Weekly wild news from our reserves - 25 June
Warden Andy and his team of volunteers have been busy laying a new decking and also moth trapping at Lound Lakes. The long pole on the decking will be used to grow honeysuckle which will benefit pollinating insects.
Trimley Marshes - oasis for birds
If you love birdwatching Trimley Marshes is a must. The site supports an exciting assemblage of wetland birds, as well as birds of prey, and also mammals such as Chinese water deer and hare. There are kestrels currently nesting in the barn on site, and our bird ringer was surprised to find three very new chicks, as they would usually be more developed and ready for ringing at this time of year. This is likely to be a late brood due to the changeable weather this spring.
Dog vomit slime mould
Dogs vomit slime mould, Fugligo septica, also known as scrambled egg mould, prefers shady moist habitats and feeds on mulch, dead wood, leaf litter and untreated wood. It is able to withstand harsh conditions surviving for years waiting until conditions are favourable where it will then produce the sick like fruiting body you see in this photo. Insect egg slime mould, Leocarpus fragilis, also known as egg-shell slime mould is another gross looking species, aptly named due to resembling both insect eggs and then cracked eggs later on when they age and release their spores. Why not search for some of our weirder species this year and see what you can find?
Hazlewood Marshes – an evolving landscape
After the tidal surge in 2013 flooded the site with salt water, Hazlewood is now a very different place. Whole communities of plants and invertebrates disappeared almost overnight and the birds that depended on them – water rail, bittern – went too. Yet the explosive power of nature gives as well as takes. Majestic spoonbill can now be seen on the reserve during winter along with huge flocks of black-tailed godwits and dunlin. Redshank, lapwing and avocet all nest here and the briny waters ring with many species of duck calls.
Ash dieback has transformed the site further, and as the trees on the margins of the reserve start to rot, there has been an influx of woodpecker activity, like this great spotted woodpecker which was seen hammering and probing for food in the rotting tree branches and stems that are now in the intertidal zone.

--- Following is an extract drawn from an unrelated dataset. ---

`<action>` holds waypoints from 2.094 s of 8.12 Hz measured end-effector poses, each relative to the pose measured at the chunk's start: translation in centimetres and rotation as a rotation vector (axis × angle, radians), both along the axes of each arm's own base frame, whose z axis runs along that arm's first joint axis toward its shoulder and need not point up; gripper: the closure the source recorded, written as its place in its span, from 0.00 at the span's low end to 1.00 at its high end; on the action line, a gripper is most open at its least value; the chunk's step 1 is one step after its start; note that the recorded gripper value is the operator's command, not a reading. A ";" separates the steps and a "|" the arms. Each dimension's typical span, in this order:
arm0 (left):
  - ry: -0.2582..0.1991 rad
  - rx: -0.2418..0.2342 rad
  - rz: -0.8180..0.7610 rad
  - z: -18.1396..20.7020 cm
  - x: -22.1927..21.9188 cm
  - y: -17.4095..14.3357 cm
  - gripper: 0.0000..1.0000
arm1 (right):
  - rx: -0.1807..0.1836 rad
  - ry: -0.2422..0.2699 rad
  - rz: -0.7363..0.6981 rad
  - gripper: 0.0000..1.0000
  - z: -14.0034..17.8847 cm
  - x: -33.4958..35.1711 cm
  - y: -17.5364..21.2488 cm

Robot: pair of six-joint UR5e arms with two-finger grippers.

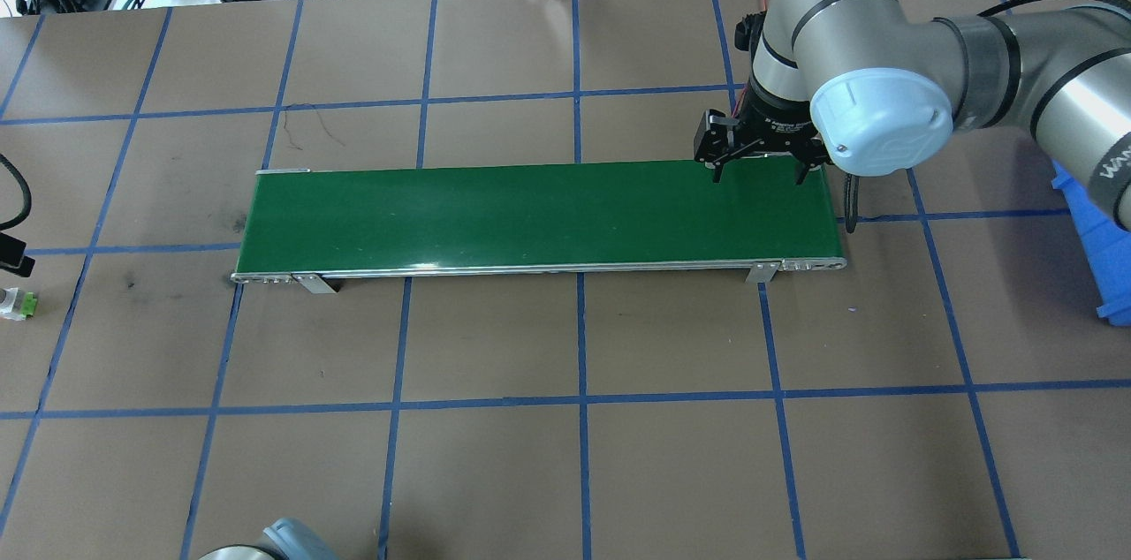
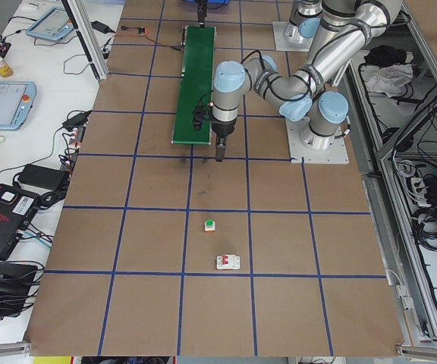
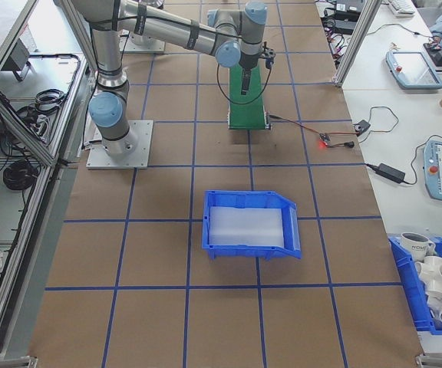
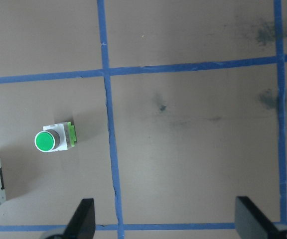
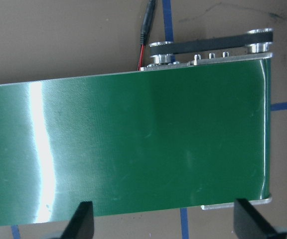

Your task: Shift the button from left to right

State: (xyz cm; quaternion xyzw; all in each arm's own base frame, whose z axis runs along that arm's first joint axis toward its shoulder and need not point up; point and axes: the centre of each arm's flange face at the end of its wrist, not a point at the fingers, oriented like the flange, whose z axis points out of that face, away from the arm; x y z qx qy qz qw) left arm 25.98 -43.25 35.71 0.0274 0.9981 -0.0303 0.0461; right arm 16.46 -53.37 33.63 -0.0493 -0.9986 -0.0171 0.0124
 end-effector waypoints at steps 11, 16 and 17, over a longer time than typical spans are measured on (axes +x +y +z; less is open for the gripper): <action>0.126 0.097 -0.015 -13.9 16.5 -1.5 0.00 | -0.070 0.015 0.064 0.00 17.5 -0.8 3.8; 0.130 0.088 0.017 -17.1 17.2 -2.1 1.00 | -0.121 0.019 0.157 0.00 19.2 -1.8 4.7; 0.127 0.084 0.024 -17.2 17.2 -2.2 1.00 | -0.120 0.016 0.115 0.00 19.2 -3.9 4.1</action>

Not quite a snake in the grass – the sequel
This week we actually have video footage of a real snake – a young grass snake to be precise. However, it is captured moving through water rather than grass! When fully grown the grass snake is our largest snake, and is particularly fond of wetland habitats, but can also be found in dry grasslands and in gardens, especially those with a pond nearby. During the summer, grass snakes can be spotted basking in the sun near their favourite ponds or swimming in the water. They hunt amphibians, fish, small mammals and birds. Females lay 10 to 40 eggs in rotting vegetation, such as compost heaps, incubating them until they hatch in early Autumn. Like all reptiles, grass snakes hibernate, usually from October to April.

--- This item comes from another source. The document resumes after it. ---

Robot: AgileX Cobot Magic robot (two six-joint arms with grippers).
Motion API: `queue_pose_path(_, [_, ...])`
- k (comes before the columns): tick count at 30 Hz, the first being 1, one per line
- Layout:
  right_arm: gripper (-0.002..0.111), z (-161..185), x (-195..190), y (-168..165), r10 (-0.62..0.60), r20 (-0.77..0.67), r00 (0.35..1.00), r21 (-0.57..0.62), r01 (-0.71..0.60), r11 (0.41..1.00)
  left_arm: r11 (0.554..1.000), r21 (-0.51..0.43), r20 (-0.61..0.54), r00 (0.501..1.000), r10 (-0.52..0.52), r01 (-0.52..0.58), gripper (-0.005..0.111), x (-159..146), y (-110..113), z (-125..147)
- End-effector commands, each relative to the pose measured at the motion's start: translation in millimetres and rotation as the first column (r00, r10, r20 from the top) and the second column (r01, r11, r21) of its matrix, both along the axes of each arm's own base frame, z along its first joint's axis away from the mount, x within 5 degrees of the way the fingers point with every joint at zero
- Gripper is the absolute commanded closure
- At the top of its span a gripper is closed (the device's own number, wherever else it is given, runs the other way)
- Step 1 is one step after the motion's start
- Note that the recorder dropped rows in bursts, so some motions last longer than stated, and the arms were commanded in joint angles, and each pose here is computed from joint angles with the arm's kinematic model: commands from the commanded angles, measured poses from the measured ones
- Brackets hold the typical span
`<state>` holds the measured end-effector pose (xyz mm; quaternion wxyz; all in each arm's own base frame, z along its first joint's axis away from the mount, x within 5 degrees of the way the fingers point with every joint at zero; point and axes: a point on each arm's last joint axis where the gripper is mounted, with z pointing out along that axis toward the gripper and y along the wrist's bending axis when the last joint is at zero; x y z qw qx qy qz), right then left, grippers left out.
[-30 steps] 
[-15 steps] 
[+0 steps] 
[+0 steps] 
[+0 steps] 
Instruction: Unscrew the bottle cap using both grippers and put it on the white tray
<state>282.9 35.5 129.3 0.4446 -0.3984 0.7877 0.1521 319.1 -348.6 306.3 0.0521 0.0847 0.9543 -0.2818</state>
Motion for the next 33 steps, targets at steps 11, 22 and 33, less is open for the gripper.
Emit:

Heathland continuing its return
Sam, our Knettishall Heath Warden, sent in this photograph showing an area at the nature reserve where conservation management has allowed heathland plants a foothold after conifers were planted here in the mid 1900’s. Pioneering species which happily colonise this habitat include foxglove, bracken and silver birch. Our long-term aim is to reconnect three isolated patches of heathland at Knettishall Heath and allow specialist species to move more easily through the landscape. One species likely to benefit is the green hairstreak butterfly spotted by Assistant Warden David.
Growing in woodlands such as Arger Fen & Spouse’s Vale and along hedgerows and roadside verges, hedge woundwort is a common, perhaps unremarkable plant with one defining feature - its unpleasant and astringent smell. This smell is particularly apparent when the plant is crushed. Magenta flowers appear between June and October and are pollinated by bees. Once the seed is dispersed, the plant, which is a member of the mint family, also spreads vigorously using its underground rhizomes (stems). As its name suggests, this wildflower was used as a herbal remedy to staunch bleeding and heal tissue. The London based herbalist John Gerard would use Hedge Woundwort to treat injuries received in pub brawls during the 1600's.
Carlton Marshes panorama
Warden Dan took this dramatic panorama of a humid and stormy afternoon at Carlton.